TASK GOAL:
How many lines below include the word "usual"? State that number and nothing else.

SUPPLIED INFORMATION:

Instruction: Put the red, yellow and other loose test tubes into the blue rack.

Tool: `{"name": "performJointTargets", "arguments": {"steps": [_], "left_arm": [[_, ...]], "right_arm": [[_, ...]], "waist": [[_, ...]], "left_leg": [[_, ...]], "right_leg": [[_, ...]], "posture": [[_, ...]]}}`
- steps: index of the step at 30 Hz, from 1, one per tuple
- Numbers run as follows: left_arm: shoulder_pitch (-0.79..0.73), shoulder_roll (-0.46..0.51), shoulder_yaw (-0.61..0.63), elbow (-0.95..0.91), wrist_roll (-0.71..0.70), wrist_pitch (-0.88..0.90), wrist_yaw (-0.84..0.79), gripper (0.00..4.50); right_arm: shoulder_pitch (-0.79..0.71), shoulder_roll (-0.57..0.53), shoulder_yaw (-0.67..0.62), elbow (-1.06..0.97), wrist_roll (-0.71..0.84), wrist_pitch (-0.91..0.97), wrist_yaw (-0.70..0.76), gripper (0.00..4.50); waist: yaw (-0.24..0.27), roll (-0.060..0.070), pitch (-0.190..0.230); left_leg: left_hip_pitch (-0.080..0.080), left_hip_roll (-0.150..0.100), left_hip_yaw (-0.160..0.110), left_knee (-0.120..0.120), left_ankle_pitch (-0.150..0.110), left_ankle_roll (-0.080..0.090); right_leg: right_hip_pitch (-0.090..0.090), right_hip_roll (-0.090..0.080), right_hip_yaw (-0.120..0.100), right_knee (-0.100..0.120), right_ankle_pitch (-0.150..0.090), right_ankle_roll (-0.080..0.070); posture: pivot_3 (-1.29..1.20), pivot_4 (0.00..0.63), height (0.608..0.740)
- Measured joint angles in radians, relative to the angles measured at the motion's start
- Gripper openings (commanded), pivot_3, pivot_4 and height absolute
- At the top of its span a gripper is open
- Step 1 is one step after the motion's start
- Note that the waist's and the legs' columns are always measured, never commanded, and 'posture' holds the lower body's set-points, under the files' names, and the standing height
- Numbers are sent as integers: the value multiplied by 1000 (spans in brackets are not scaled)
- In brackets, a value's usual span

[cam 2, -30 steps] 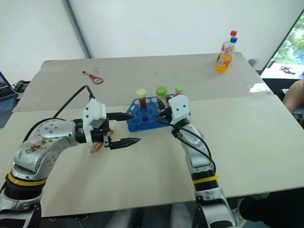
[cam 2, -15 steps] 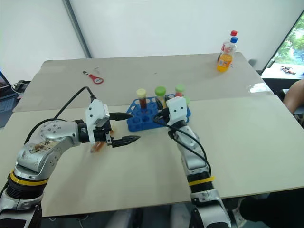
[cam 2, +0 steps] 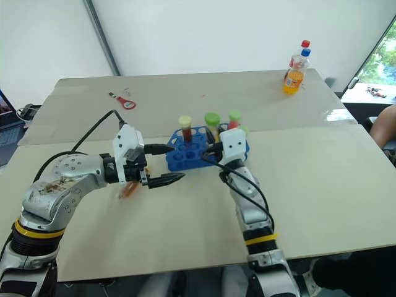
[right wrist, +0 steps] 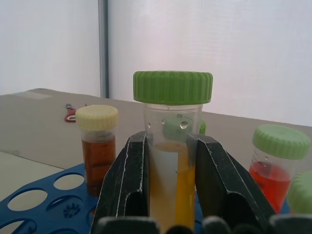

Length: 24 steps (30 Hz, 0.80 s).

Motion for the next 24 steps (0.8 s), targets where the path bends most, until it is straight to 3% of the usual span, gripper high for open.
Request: {"name": "performJointTargets", "arguments": {"steps": [22,24], "left_arm": [[0,0,0,0,2,0,2,4500],[0,-1,0,0,2,0,2,4500]], "right_arm": [[3,36,24,62,-32,-18,-22,879],[7,40,17,62,-21,-18,-22,1945]], "waist": [[-1,0,0],[-1,0,0]], "left_leg": [[0,0,0,-3,1,-2],[0,0,0,-4,1,-2]], "right_leg": [[-2,0,0,0,0,0],[-2,0,0,0,0,0]], "posture": [[0,150,740],[0,150,740]]}}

TASK RESPONSE:
2